If there are millions of ASIC, GPU, etc devices mining cryptocurrencies it is fair to speculate that democratizing AI has a special room in this model.

anoncareer0212 · on Sept 26, 2020

A one-time investment of $60,000, $200,000 in the worst case, isn't a way of dismissing the 'many people who complain the model [wasn't released]', especially given the alternative is 'being Microsoft', which costs $1,570,000,000,000.

liuliu · on Sept 26, 2020

You need tiny bit of memory for activations if you don't want fine-tuning. I think for GPT-3, fine-tuning is out of window. But it is reasonable to expect inference takes less than a minute with single 3090 and fast enough SSD.
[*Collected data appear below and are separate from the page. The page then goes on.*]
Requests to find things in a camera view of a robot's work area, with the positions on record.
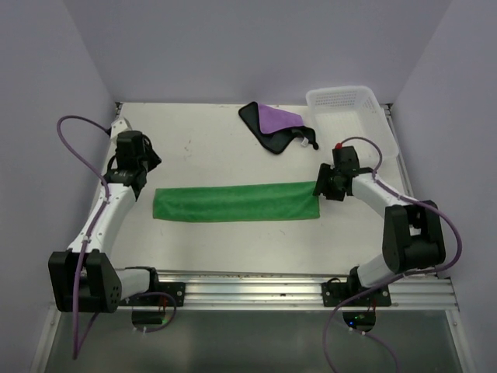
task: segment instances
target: white tabletop
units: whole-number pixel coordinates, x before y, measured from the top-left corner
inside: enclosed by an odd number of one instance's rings
[[[152,218],[156,188],[315,181],[319,165],[331,162],[331,154],[303,148],[298,140],[281,155],[269,153],[239,118],[240,107],[123,105],[121,115],[151,139],[162,164],[148,174],[124,220],[111,254],[115,267],[347,274],[381,252],[383,220],[354,197],[344,202],[321,199],[321,217],[307,221],[182,223]],[[280,109],[305,119],[307,107]],[[107,159],[114,150],[111,146]],[[385,161],[379,173],[403,191],[395,159]]]

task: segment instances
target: lavender wall
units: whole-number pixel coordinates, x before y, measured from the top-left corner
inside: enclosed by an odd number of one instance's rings
[[[88,214],[94,176],[57,138],[58,117],[108,124],[113,101],[61,0],[0,5],[0,371],[28,371],[52,299],[47,260]],[[99,164],[106,139],[69,123],[75,147]]]
[[[496,19],[495,1],[453,0],[393,111],[416,196],[461,230],[465,251],[450,276],[478,372],[497,366]]]
[[[304,103],[368,85],[391,103],[450,0],[65,0],[121,101]]]

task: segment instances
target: green towel
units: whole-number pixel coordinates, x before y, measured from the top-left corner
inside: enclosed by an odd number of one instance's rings
[[[319,218],[315,182],[157,189],[154,218],[172,221],[275,221]]]

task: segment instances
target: white basket
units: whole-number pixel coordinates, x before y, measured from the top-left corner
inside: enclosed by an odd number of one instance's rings
[[[323,88],[309,91],[305,98],[316,140],[328,154],[338,142],[362,136],[380,147],[384,159],[398,155],[394,135],[371,89],[364,86]],[[377,163],[377,152],[371,145],[358,140],[350,144],[354,145],[361,166]]]

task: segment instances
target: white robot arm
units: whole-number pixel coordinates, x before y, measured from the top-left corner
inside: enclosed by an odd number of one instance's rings
[[[333,149],[333,160],[334,168],[321,164],[314,195],[339,201],[349,195],[362,200],[384,219],[384,232],[380,255],[354,267],[346,284],[329,281],[322,285],[325,293],[335,297],[330,306],[407,270],[434,267],[445,260],[438,215],[388,193],[378,181],[387,184],[372,169],[360,168],[353,146]],[[388,189],[396,192],[391,186]],[[436,206],[432,201],[424,202]]]
[[[124,218],[147,182],[147,174],[161,163],[161,159],[152,149],[147,136],[140,131],[133,131],[124,118],[112,123],[109,136],[116,143],[116,154],[111,158],[104,175],[109,195],[106,188],[101,186],[98,200],[85,226],[67,250],[52,253],[48,262],[55,301],[61,311],[72,311],[76,263],[84,242],[88,245],[78,292],[80,312],[114,312],[121,300],[154,291],[158,283],[154,268],[115,270],[109,256]],[[91,234],[87,236],[102,202],[106,206]]]

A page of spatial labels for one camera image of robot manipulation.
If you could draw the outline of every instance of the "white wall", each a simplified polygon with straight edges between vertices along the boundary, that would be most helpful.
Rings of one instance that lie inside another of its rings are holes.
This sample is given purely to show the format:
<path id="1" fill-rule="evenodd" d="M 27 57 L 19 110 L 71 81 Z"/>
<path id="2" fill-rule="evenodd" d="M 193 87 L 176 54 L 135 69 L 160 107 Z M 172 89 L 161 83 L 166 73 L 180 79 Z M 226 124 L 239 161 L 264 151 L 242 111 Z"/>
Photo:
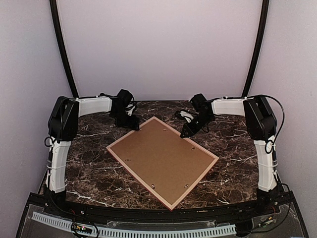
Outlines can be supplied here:
<path id="1" fill-rule="evenodd" d="M 240 96 L 261 0 L 59 0 L 81 96 Z"/>
<path id="2" fill-rule="evenodd" d="M 278 170 L 295 193 L 310 236 L 316 237 L 316 1 L 270 2 L 251 91 L 257 93 L 275 96 L 285 107 L 285 127 L 277 140 Z"/>
<path id="3" fill-rule="evenodd" d="M 0 237 L 15 237 L 48 156 L 43 144 L 58 96 L 70 96 L 49 1 L 1 1 Z"/>

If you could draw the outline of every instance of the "brown cardboard backing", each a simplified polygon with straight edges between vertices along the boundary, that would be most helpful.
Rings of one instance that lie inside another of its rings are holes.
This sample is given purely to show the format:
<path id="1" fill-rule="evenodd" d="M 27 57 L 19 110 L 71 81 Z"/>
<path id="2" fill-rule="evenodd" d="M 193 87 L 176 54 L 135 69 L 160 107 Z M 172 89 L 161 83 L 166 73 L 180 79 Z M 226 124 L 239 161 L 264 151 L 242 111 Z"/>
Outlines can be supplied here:
<path id="1" fill-rule="evenodd" d="M 156 117 L 107 150 L 168 209 L 196 186 L 218 157 Z"/>

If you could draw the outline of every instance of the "black curved pole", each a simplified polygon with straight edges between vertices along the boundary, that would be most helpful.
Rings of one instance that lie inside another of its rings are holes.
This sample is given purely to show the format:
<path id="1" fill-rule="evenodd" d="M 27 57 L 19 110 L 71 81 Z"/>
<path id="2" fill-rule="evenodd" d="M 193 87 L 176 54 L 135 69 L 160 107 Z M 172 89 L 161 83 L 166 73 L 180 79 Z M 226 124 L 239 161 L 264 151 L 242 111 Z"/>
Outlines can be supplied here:
<path id="1" fill-rule="evenodd" d="M 263 35 L 264 35 L 268 5 L 269 5 L 269 0 L 263 0 L 256 44 L 254 46 L 252 60 L 251 60 L 248 76 L 246 79 L 246 83 L 244 85 L 244 89 L 242 92 L 242 97 L 248 96 L 250 88 L 251 88 L 252 80 L 254 77 L 254 73 L 256 71 L 256 67 L 257 67 L 257 63 L 258 63 L 258 59 L 260 55 L 260 50 L 261 50 L 261 45 L 262 45 L 262 40 L 263 40 Z"/>
<path id="2" fill-rule="evenodd" d="M 52 12 L 52 18 L 53 18 L 53 24 L 54 24 L 54 29 L 55 29 L 55 34 L 56 34 L 56 39 L 59 47 L 59 53 L 61 56 L 61 60 L 64 65 L 66 77 L 68 80 L 68 84 L 71 90 L 71 93 L 74 98 L 79 98 L 78 91 L 75 85 L 75 81 L 73 78 L 73 74 L 71 73 L 67 53 L 66 53 L 66 48 L 63 40 L 63 35 L 61 32 L 61 27 L 60 27 L 60 22 L 59 22 L 59 17 L 58 17 L 58 10 L 57 10 L 57 3 L 56 0 L 50 0 L 50 5 L 51 5 L 51 12 Z"/>

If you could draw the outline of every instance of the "white cable tray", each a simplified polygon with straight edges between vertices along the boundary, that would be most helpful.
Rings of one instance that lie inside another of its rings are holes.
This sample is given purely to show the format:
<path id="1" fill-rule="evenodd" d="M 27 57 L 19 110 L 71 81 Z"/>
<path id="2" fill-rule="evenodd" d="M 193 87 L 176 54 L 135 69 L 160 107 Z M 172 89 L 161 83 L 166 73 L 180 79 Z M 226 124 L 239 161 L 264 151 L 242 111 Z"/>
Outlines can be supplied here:
<path id="1" fill-rule="evenodd" d="M 72 232 L 70 227 L 72 221 L 70 219 L 53 217 L 48 214 L 33 212 L 32 220 L 46 224 L 57 229 Z M 97 231 L 94 226 L 87 226 L 93 230 L 90 237 L 96 237 Z M 110 229 L 99 227 L 100 238 L 213 238 L 236 234 L 235 225 L 228 225 L 223 227 L 206 228 L 199 230 L 184 230 L 184 231 L 131 231 Z"/>

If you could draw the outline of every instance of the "black cable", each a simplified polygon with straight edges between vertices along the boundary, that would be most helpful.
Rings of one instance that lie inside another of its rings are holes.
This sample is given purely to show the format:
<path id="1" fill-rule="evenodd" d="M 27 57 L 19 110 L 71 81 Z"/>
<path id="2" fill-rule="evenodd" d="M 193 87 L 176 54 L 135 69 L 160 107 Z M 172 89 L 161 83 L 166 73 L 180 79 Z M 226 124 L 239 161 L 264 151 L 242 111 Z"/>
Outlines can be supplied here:
<path id="1" fill-rule="evenodd" d="M 68 98 L 64 98 L 61 102 L 60 102 L 60 110 L 59 110 L 59 116 L 60 116 L 60 135 L 59 135 L 59 137 L 60 137 L 60 139 L 62 139 L 63 138 L 63 110 L 65 110 L 65 108 L 64 108 L 64 105 L 63 105 L 63 103 L 66 101 L 66 100 L 68 100 Z"/>
<path id="2" fill-rule="evenodd" d="M 185 109 L 180 110 L 180 112 L 186 112 L 186 113 L 188 113 L 188 114 L 190 114 L 190 115 L 195 115 L 195 116 L 198 115 L 198 113 L 193 113 L 193 112 L 190 112 L 190 111 L 185 110 Z"/>
<path id="3" fill-rule="evenodd" d="M 210 123 L 210 121 L 207 122 L 207 124 L 204 126 L 204 127 L 206 127 L 206 130 L 204 130 L 204 127 L 202 127 L 202 131 L 203 131 L 204 133 L 209 133 L 209 132 L 210 132 L 210 130 L 209 130 L 209 123 Z"/>
<path id="4" fill-rule="evenodd" d="M 291 209 L 291 203 L 292 203 L 292 197 L 291 197 L 291 193 L 290 193 L 291 190 L 290 190 L 289 186 L 286 183 L 282 183 L 282 182 L 278 181 L 275 175 L 274 175 L 274 179 L 277 182 L 277 184 L 286 186 L 287 189 L 288 189 L 288 192 L 289 192 L 289 203 L 288 203 L 288 209 L 287 209 L 285 217 L 283 218 L 283 220 L 279 224 L 277 224 L 276 226 L 274 226 L 273 228 L 271 228 L 269 230 L 266 230 L 266 231 L 254 231 L 254 230 L 260 228 L 260 227 L 254 227 L 254 228 L 252 228 L 251 230 L 248 230 L 248 231 L 236 231 L 238 234 L 244 234 L 244 233 L 254 234 L 254 233 L 271 232 L 271 231 L 275 230 L 277 227 L 279 227 L 286 220 L 286 218 L 288 217 L 288 214 L 289 214 L 290 209 Z"/>
<path id="5" fill-rule="evenodd" d="M 47 139 L 50 139 L 50 140 L 51 140 L 51 144 L 47 144 L 47 143 L 46 143 Z M 46 137 L 46 138 L 44 139 L 44 145 L 45 145 L 46 147 L 51 147 L 52 145 L 54 145 L 55 141 L 57 141 L 57 140 L 56 140 L 56 139 L 53 140 L 51 136 L 48 136 L 48 137 Z"/>
<path id="6" fill-rule="evenodd" d="M 134 97 L 132 96 L 132 101 L 130 102 L 131 106 L 126 107 L 125 110 L 129 111 L 131 110 L 134 106 L 137 106 L 137 102 L 134 100 Z"/>
<path id="7" fill-rule="evenodd" d="M 283 222 L 286 220 L 286 218 L 288 217 L 289 211 L 291 210 L 292 197 L 291 197 L 291 192 L 290 192 L 291 190 L 289 189 L 289 186 L 288 186 L 286 183 L 282 183 L 282 182 L 277 181 L 275 175 L 274 175 L 274 178 L 275 178 L 275 180 L 276 180 L 276 182 L 277 182 L 278 184 L 286 186 L 286 187 L 287 187 L 287 190 L 288 190 L 288 192 L 289 192 L 289 204 L 288 204 L 288 209 L 287 209 L 286 215 L 285 215 L 285 217 L 283 218 L 283 220 L 282 220 L 279 224 L 277 224 L 275 227 L 273 227 L 273 228 L 271 228 L 271 229 L 269 229 L 269 230 L 267 230 L 267 231 L 251 232 L 252 234 L 253 234 L 253 233 L 266 233 L 266 232 L 273 231 L 274 229 L 276 229 L 277 227 L 279 227 L 280 225 L 282 225 L 282 223 L 283 223 Z"/>
<path id="8" fill-rule="evenodd" d="M 217 100 L 217 99 L 221 99 L 221 98 L 213 98 L 213 99 L 209 99 L 209 100 L 207 100 L 206 102 L 208 102 L 208 103 L 212 103 L 214 100 Z"/>
<path id="9" fill-rule="evenodd" d="M 61 209 L 59 206 L 57 206 L 57 204 L 54 202 L 54 200 L 53 200 L 53 198 L 52 198 L 52 194 L 51 194 L 51 193 L 50 193 L 50 199 L 51 199 L 51 202 L 52 202 L 52 204 L 54 205 L 54 207 L 57 208 L 59 211 L 61 211 L 61 212 L 63 212 L 63 213 L 66 213 L 66 214 L 68 214 L 68 215 L 77 217 L 77 218 L 84 219 L 84 221 L 87 221 L 87 218 L 85 218 L 85 217 L 83 217 L 83 216 L 79 216 L 79 215 L 74 214 L 74 213 L 71 213 L 71 212 L 67 212 L 67 211 Z M 93 223 L 93 225 L 94 225 L 94 227 L 96 228 L 96 231 L 97 231 L 97 236 L 96 236 L 96 238 L 98 238 L 98 237 L 99 237 L 98 227 L 96 226 L 95 223 Z"/>
<path id="10" fill-rule="evenodd" d="M 96 238 L 98 238 L 99 237 L 99 230 L 98 230 L 98 228 L 97 228 L 97 226 L 96 226 L 96 224 L 94 224 L 94 227 L 96 228 L 96 231 L 97 231 L 97 236 L 96 236 Z M 85 235 L 81 235 L 81 234 L 79 234 L 76 230 L 74 230 L 74 232 L 75 232 L 75 236 L 76 237 L 78 237 L 78 238 L 87 238 L 87 237 L 89 237 L 89 236 L 85 236 Z"/>
<path id="11" fill-rule="evenodd" d="M 269 96 L 269 95 L 263 95 L 263 94 L 260 94 L 260 95 L 258 95 L 258 96 L 262 96 L 262 97 L 266 97 L 266 98 L 271 98 L 271 99 L 273 99 L 274 101 L 276 101 L 278 104 L 279 104 L 279 106 L 281 107 L 281 109 L 282 109 L 282 112 L 283 112 L 283 119 L 282 119 L 282 123 L 281 123 L 281 126 L 279 127 L 279 129 L 278 129 L 278 131 L 277 131 L 277 133 L 276 133 L 276 135 L 275 135 L 275 139 L 274 139 L 274 141 L 272 141 L 272 140 L 269 140 L 269 141 L 267 141 L 267 143 L 265 144 L 265 152 L 267 153 L 267 154 L 270 154 L 272 151 L 273 151 L 273 149 L 274 149 L 274 145 L 275 145 L 275 142 L 276 142 L 276 139 L 277 139 L 277 137 L 278 137 L 278 135 L 279 135 L 279 133 L 281 132 L 281 130 L 282 130 L 282 127 L 283 127 L 283 125 L 284 125 L 284 122 L 285 122 L 285 111 L 284 111 L 284 108 L 283 108 L 283 105 L 276 99 L 276 98 L 274 98 L 274 97 L 272 97 L 272 96 Z M 270 151 L 267 151 L 267 144 L 268 143 L 272 143 L 272 147 L 271 147 L 271 150 Z"/>

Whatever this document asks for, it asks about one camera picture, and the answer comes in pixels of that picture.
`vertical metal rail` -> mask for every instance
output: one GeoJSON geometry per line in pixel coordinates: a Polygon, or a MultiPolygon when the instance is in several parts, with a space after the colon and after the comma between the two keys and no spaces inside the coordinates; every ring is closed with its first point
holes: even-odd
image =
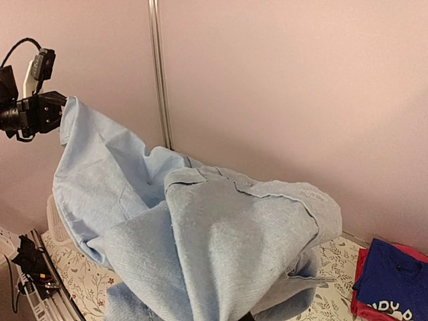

ma2rten · on Sept 26, 2020

OpenAI offers a fine-tuning api.

How did come up the one minute estimate? According to a quick google search I did, the fastest SSDs these days have a bandwidth of 3100 MB/s. So it would take 112s just to read the weights.

liuliu · on Sept 26, 2020

I don't have access to see whether they have fine-tuning API. Do you have any links explain the said fine-tuning? It is certainly surprising given there is no fine-tuning experiment mentioned in the GPT-3 paper.

Weights loading is embarrassingly simple to parallelize. Just use madam with 3 or 4 NVMe SSD sticks are sufficiently enough. You are more likely bounded by PCIe bandwidth than the SSD bandwidth. Newer NVIDIA cards with PCIe-4 support helps.